TOTOギャラリー・間 40周年記念企画2 「新しい建築の当事者たち」
10月19日まで東京の乃木坂で開催しているTOTOギャラリー・間 40周年記念企画2 「新しい建築の当事者たち」を訪れると、若手建築家が手掛けたソーシャルメディアで散々な評判だったトイレや休憩場の1つ1つが、実は素材選びや工法、そして万博が終わり解体した後の建材の活用や環境回復まで実に深く考えられていたことがよくわかる。これら注目すべき若手建築家が、現代にありがちなソーシャルメディア上での強い批判にさらされながらも、人々からの指摘1つ1つに向き合い真摯に応え、評判を回復していったことは、これからの日本の建築について非常に明るい材料になったと思う(筆者撮影)

万博への大きな批判の正体とは

大きな批判の正体はいったい何だったのか。
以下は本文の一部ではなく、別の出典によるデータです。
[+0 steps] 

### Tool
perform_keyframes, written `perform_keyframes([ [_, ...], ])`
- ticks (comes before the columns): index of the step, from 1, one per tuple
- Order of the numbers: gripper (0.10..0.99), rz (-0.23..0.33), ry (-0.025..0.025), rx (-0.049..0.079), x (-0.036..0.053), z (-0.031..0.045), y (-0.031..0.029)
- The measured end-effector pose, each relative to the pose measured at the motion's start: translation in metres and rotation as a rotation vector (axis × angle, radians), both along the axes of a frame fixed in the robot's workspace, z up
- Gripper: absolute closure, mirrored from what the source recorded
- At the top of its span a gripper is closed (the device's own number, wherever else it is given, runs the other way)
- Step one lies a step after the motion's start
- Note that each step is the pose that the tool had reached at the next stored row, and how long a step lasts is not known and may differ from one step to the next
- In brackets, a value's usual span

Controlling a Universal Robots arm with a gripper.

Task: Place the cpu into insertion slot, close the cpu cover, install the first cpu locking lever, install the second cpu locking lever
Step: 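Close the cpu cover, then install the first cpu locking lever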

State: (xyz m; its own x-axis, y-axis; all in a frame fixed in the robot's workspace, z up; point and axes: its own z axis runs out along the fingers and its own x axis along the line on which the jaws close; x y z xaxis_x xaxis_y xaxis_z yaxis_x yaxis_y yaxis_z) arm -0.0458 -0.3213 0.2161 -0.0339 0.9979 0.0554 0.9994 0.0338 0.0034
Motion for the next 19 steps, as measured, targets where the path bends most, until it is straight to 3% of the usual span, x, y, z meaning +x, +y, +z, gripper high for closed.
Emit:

万博の批判については正当なものもあるが、多くは事実誤認や背景理解の不足が原因となっており、ちょっと手間をかけて事実確認をすればすぐに消えるものも少なくない。

例えばトイレに関しては若手建築家の奇抜なトイレしかないと大袈裟に騒ぎ立てる声もあったが、実際に万博会場に足を運べば、若手建築家のトイレはわずか8カ所しかなく、会場のほとんどのトイレはパビリオンなどの施設内にある変哲のない普通のトイレであることがすぐわかる。

奇抜な素材や工法に対する批判もあるが、これも万博という特別な機会だからこそ行われたチャレンジだと知れば捉え方が変わってくることだろう。万博はわずか半年間しか行われず、作られたパビリオンや施設の多くは会期終了後取り壊しになる。これはもったいないことのようにも思えるが、だからこそ厳しい建築基準法のルールに縛られず、仮設建築のルールで、まだ建築基準法で認められていない素材や新しい工法を試したりといったことができる場でもある。

この機会に対して若手建築家や落合陽一氏の人気パビリオン「null²」などを含む多くのパビリオンは無難な建築方法ではなく、これまで見過ごされていた建材や、これまでの技術では建材として使えなかったものを最新テクノロジーで建材として活用するなど数多くのチャレンジを行っている。

さらに万博終了後についても、もともとあった河原に戻したり、万博の開発で掘り起こされた大阪湾の海底の埋め戻し材として活用したり、そのまま移動して他の場所で再利用したりとあらかじめ考えた上で作られている。

こうしたさまざまなチャレンジの結果、未来のより地球環境に優しい新しい建材や建築工法が生まれてくる可能性もある。